Molecular and Skeletal Fingerprints of Scleractinian Coral Biomineralization from the Sea Surface to Mesophotic Depths
41 Pages Posted: 10 Oct 2019 First Look: Accepted
Reef-building corals, the major producers of biogenic calcium carbonate, form skeletons in a plethora of morphological forms. Here we studied skeletal modifications of Stylophora pistillata (clade 4) colonies that dramatically adapt to different depths with decreasing light availability. They show notable transitions from spherical morphologies (shallow depths, 5 m deep) to flat and branching ones (at deep 60 m mesophotic depths). Such changes are typically ascribed to the algal photosymbiont physiological feedback with the coral host. We find typical fine-scale skeletal variability (such as extensive vs. weak development of rapid accretion deposits at shallow- and mesophotic depth morphotypes, respectively) that suggest underlying genetic modifications of biomineralization pathways of the coral host.
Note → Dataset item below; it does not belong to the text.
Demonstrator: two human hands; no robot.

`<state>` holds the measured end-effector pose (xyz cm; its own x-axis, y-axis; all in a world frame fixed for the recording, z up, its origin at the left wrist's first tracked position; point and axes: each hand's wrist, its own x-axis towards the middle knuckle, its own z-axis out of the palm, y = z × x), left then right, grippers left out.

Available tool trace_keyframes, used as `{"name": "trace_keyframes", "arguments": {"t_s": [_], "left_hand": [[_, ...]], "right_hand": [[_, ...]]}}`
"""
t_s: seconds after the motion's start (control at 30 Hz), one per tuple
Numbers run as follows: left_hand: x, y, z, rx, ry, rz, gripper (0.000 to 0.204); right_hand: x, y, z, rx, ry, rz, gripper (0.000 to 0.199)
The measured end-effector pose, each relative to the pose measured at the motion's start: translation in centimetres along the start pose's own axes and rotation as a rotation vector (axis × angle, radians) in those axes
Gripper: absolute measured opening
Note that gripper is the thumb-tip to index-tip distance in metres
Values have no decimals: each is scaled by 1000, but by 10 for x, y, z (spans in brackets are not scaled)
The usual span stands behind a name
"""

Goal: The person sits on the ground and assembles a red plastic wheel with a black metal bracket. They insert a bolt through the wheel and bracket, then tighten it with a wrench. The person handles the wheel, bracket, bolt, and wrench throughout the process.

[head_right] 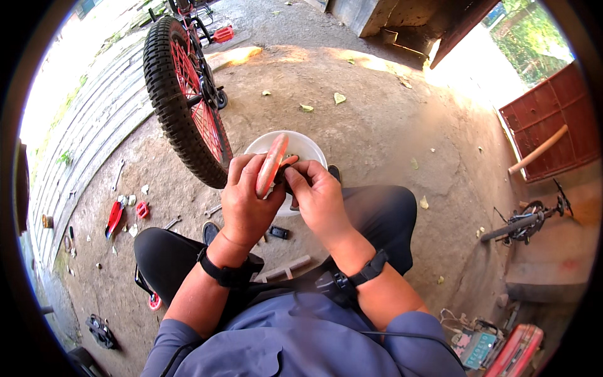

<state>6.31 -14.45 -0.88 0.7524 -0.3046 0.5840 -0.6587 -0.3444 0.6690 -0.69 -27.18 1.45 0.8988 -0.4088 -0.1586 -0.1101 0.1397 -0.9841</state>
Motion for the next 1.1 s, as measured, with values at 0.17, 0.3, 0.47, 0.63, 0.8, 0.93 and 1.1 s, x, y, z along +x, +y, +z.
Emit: {"name": "trace_keyframes", "arguments": {"t_s": [0.17,0.3,0.47,0.63,0.8,0.93,1.1], "left_hand": [[1,1,-1,-24,9,12,54],[2,0,0,4,8,32,53],[1,2,0,-21,-1,-2,54],[0,-1,1,6,-8,32,55],[-1,-1,1,14,-13,32,56],[0,1,0,13,-33,28,56],[-1,-1,1,3,-16,15,59]], "right_hand": [[-1,-1,0,-19,0,5,16],[1,0,-4,-61,-47,-7,17],[1,3,0,-50,13,-22,15],[-1,3,-1,-22,-3,-49,15],[2,-4,-7,-155,-62,-2,15],[-1,3,-1,-117,13,-105,15],[1,4,-3,-151,-35,-112,14]]}}
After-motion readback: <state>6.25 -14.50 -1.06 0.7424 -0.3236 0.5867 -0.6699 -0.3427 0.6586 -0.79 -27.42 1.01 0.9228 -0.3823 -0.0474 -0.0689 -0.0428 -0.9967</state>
To explain this, we conducted comparative morphology-based analyses, including microscopy, electron microscopy and spectroscopy coupled with a comprehensive transcriptomic analysis of S. pistillata samples originated from Gulf of Eilat (Red Sea, Israel), collected along a depth gradient from the sea surface (5 m deep) to mesophotic depths (up to 60m). Additional samples were experimentally transplanted from 5m to 60m and from 60m to 5 m. Interestingly, both morphologically and functionally, transplanted corals partly adapt the typical depth-specific properties. In mesophotic depths, we find that the organic matrix fraction is enriched in the coralla, results corroborated by overrepresentation of biomineralization "tool-kit" structural extracellular genes. These results provide insights into the molecular mechanisms of coral calcification and skeletal adaptation that repeatedly allowed this group to adapt to extreme environments now and in geological past.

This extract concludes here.